┌────────

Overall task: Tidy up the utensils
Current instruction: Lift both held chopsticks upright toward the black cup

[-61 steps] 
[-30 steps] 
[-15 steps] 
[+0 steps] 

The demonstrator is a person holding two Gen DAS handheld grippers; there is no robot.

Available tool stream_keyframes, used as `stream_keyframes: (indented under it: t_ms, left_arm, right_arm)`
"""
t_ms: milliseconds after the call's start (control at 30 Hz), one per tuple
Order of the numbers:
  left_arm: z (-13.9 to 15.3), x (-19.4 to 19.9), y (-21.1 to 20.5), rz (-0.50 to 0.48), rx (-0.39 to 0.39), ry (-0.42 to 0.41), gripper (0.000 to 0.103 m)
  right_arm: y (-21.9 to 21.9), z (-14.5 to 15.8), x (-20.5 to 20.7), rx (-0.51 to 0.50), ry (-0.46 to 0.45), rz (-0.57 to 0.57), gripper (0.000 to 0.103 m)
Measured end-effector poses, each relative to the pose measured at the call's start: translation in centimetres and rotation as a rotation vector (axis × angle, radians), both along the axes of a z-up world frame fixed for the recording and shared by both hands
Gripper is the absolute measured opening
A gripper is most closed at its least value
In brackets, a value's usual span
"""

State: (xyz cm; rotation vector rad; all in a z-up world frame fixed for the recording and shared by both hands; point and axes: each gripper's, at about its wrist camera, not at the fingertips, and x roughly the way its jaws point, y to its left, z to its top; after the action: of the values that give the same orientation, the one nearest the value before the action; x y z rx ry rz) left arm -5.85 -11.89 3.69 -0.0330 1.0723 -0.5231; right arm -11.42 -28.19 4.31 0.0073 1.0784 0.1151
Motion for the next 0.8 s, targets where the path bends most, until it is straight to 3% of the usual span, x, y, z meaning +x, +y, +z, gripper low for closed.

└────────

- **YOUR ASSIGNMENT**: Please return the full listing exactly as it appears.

- **RESPONSE TO THE EXERCISE**:
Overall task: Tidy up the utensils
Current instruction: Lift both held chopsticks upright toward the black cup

[-61 steps] 
[-30 steps] 
[-15 steps] 
[+0 steps] 

The demonstrator is a person holding two Gen DAS handheld grippers; there is no robot.

Available tool stream_keyframes, used as `stream_keyframes: (indented under it: t_ms, left_arm, right_arm)`
"""
t_ms: milliseconds after the call's start (control at 30 Hz), one per tuple
Order of the numbers:
  left_arm: z (-13.9 to 15.3), x (-19.4 to 19.9), y (-21.1 to 20.5), rz (-0.50 to 0.48), rx (-0.39 to 0.39), ry (-0.42 to 0.41), gripper (0.000 to 0.103 m)
  right_arm: y (-21.9 to 21.9), z (-14.5 to 15.8), x (-20.5 to 20.7), rx (-0.51 to 0.50), ry (-0.46 to 0.45), rz (-0.57 to 0.57), gripper (0.000 to 0.103 m)
Measured end-effector poses, each relative to the pose measured at the call's start: translation in centimetres and rotation as a rotation vector (axis × angle, radians), both along the axes of a z-up world frame fixed for the recording and shared by both hands
Gripper is the absolute measured opening
A gripper is most closed at its least value
In brackets, a value's usual span
"""

State: (xyz cm; rotation vector rad; all in a z-up world frame fixed for the recording and shared by both hands; point and axes: each gripper's, at about its wrist camera, not at the fingertips, and x roughly the way its jaws point, y to its left, z to its top; after the action: of the values that give the same orientation, the one nearest the value before the action; x y z rx ry rz) left arm -5.85 -11.89 3.69 -0.0330 1.0723 -0.5231; right arm -11.42 -28.19 4.31 0.0073 1.0784 0.1151
Motion for the next 0.8 s, targets where the path bends most, until it is straight to 3% of the usual span, x, y, z meaning +x, +y, +z, gripper low for closed.

No part of the exercise is left unanswered.